普段から自分の意見をはっきりと言う人ではないけれど、ここまであからさまに困った顔をするのは珍しい。
俺、なんか素子さんに悪いことを言ったか?
「ええっと……俺、なんか駄目なこと言ったでしょうか……?」
おずおずと聞くと、素子さんは我に返ったような顔をして、笑みをつくり直す。
「いえ、なんでもないです。ただ、ここにずっといたら、いずれ保健所に連絡をしないといけないかもしれませんでしたから。それを避けられてよかったです」
「あー……そうですね」
「今日のお昼ご飯どうしましょうか。今日もかなり暑いですもんねえ」
そう言って素子さんは空を仰いだ。今日ももうもうと入道雲が立ち込めているから、どこかでゲリラ豪雨が来るかもしれない。

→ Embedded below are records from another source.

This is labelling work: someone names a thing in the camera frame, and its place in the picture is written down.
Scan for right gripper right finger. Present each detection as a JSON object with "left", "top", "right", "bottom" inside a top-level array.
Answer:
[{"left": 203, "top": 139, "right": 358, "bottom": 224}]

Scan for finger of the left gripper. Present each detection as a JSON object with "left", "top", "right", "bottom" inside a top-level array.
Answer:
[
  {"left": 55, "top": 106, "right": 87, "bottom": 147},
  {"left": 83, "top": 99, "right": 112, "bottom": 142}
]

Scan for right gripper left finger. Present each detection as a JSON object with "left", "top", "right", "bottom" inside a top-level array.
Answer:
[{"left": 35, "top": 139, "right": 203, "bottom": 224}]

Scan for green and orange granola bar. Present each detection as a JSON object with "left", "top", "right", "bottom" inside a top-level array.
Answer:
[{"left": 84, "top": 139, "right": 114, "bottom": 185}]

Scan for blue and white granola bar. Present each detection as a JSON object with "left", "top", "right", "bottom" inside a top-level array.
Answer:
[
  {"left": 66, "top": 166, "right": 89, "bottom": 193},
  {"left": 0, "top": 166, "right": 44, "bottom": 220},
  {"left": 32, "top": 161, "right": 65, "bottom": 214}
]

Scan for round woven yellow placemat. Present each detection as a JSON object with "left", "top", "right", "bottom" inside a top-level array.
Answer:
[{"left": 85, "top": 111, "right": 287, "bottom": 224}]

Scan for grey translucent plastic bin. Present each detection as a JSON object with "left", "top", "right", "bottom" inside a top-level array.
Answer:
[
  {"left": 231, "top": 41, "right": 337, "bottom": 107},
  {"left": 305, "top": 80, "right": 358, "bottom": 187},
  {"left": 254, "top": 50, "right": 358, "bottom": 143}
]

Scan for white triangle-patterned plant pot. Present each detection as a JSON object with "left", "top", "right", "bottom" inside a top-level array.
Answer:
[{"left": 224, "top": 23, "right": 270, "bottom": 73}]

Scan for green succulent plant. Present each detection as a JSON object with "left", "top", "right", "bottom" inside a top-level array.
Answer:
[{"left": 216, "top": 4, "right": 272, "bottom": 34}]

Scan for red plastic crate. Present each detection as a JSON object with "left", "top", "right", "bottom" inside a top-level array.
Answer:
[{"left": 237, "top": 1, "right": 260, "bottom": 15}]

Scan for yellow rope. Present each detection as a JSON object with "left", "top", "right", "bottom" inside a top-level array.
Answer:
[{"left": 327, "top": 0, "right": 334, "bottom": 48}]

俺は素子さんの下手くそ過ぎる話題転換に乗りながら、夏の定番料理を考える。どれもこれも簡単という割には暑くて、一分一秒でも火の近くから離れたい人間からしてみれば暑くて仕方がないラインナップだ。
少し考えて、「ああ、そうだ」と言った。
「俺が炒飯つくりましょうか。そろそろ高菜の漬物片付けたほうがいいでしょうし」
「ああ。いいですね。お願いして大丈夫ですか?」
「もちろん」
既にふたつの季節を一緒に過ごしてきたけれど、俺は素子さんのことをなにも知らない。それを聞いていいのかどうかも、未だにわからないけれど。
ただ、ここで俺たちの関係に名前を付けてしまったら、別れが惜しくなる気がして、結局はなにも聞けずにいた。